Pick out the lines below that contain the string "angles" and copy them all.

■ ■ ■ ■

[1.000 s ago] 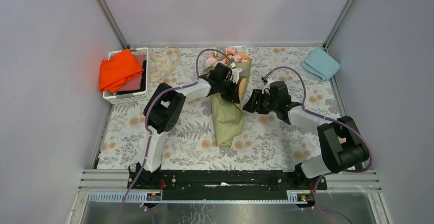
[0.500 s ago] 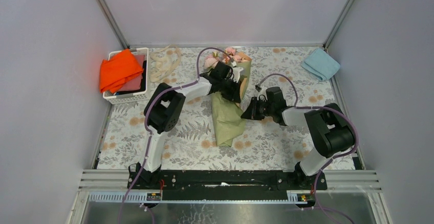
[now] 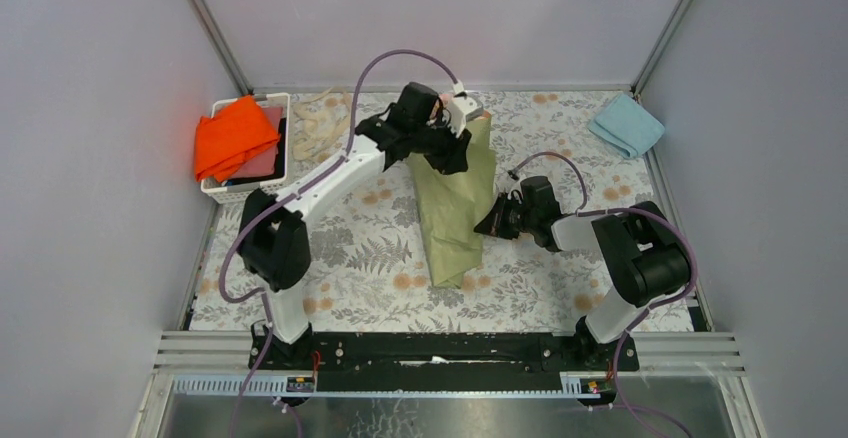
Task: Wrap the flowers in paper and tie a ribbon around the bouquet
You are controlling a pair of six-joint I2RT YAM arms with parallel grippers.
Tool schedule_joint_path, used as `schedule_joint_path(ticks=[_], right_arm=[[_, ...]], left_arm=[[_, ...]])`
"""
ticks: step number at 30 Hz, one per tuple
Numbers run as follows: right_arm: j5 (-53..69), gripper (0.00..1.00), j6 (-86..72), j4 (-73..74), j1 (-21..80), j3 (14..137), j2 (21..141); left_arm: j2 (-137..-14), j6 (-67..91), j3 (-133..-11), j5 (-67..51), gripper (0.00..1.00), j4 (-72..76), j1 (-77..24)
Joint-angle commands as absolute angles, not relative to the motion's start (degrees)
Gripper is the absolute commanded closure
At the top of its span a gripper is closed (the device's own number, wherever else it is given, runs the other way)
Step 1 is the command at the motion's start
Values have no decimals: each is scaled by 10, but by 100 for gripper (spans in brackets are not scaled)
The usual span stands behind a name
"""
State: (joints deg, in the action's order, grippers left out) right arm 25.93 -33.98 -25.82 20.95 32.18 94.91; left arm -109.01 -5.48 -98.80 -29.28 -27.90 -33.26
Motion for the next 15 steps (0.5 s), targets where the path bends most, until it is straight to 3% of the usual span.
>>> schedule_joint_path(ticks=[1, 3, 15], right_arm=[[229, 99, -355, -270, 212, 323, 936], [225, 97, -355, -264, 212, 323, 933], [211, 92, -322, -197, 211, 355, 916]], left_arm=[[-1056, -179, -860, -230, 71, -302, -378], [-1055, -201, -811, -185, 77, -273, -399], [-1058, -327, -633, -54, 76, -118, -516]])
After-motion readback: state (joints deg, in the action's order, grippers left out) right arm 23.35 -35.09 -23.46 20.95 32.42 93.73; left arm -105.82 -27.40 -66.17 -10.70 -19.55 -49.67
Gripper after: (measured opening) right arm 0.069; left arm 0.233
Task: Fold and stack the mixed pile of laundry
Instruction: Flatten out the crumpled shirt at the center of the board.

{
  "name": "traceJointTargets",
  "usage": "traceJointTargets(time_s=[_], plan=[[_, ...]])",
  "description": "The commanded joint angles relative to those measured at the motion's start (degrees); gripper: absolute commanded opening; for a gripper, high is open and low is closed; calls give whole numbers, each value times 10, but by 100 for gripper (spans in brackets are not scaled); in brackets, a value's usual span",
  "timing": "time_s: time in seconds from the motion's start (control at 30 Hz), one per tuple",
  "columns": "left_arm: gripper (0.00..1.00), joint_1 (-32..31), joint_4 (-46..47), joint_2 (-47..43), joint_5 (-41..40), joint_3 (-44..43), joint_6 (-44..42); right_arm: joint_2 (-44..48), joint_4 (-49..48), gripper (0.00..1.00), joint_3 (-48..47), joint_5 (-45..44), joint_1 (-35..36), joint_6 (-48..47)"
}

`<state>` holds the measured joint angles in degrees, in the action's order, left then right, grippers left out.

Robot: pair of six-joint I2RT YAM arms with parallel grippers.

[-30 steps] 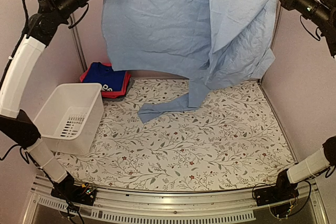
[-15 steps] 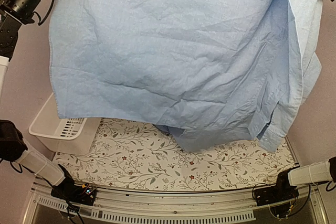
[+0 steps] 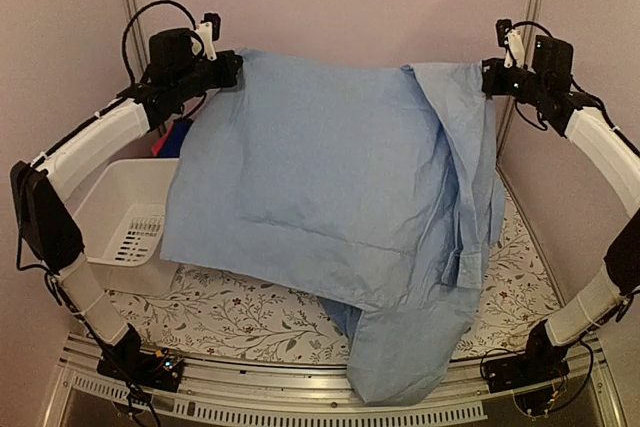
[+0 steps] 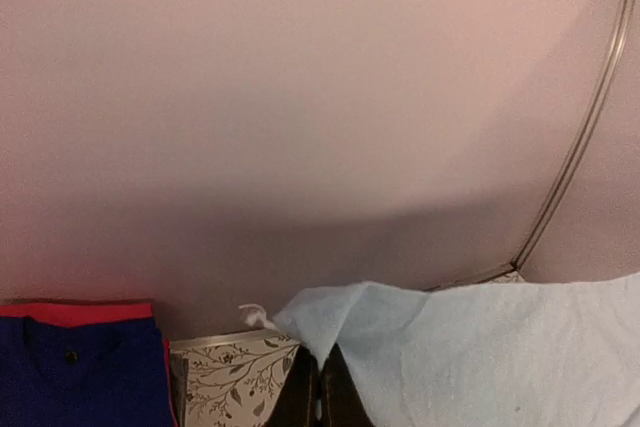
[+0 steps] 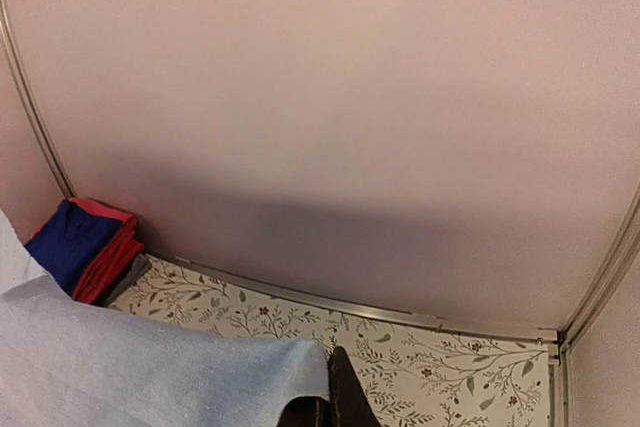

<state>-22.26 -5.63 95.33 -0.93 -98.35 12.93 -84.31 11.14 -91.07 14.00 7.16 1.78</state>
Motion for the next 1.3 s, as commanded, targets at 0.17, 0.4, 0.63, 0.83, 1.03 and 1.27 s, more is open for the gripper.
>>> traceJointTargets(time_s=[0.17, 0.4, 0.63, 0.83, 1.03, 1.27], plan=[[48, 71, -178, 318, -14, -303, 77, -343, 155, 78, -318, -50, -26, -4], [89, 70, -199, 291, -41, -248, 77, -360, 182, 99, -278, -106, -30, -3], [92, 53, -174, 239, 1, -132, 67, -384, 258, 99, -236, -85, -54, 35], [92, -3, -157, 206, 108, -19, 21, -335, 250, 91, -124, 66, -54, 41], [89, -43, -162, 212, 153, 68, 27, -307, 202, 86, 38, 147, -54, 91], [84, -53, -178, 243, 162, 118, 38, -304, 181, 85, 161, 155, -54, 117]])
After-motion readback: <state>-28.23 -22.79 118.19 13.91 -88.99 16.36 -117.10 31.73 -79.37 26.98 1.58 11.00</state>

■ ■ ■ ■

_Exercise output_.
Joint-angle commands as absolute angles, not relative to the motion's start (degrees)
  "description": "The commanded joint angles relative to those measured at the motion's start (degrees); gripper: absolute commanded opening; for a gripper, high is open and low is closed; calls give whole numbers, each value times 10, but by 100 for gripper (spans in brackets are not scaled); in brackets, a value's usual span",
`<state>` holds the measured joint angles in degrees, in the action's order, left then right, grippers left out.

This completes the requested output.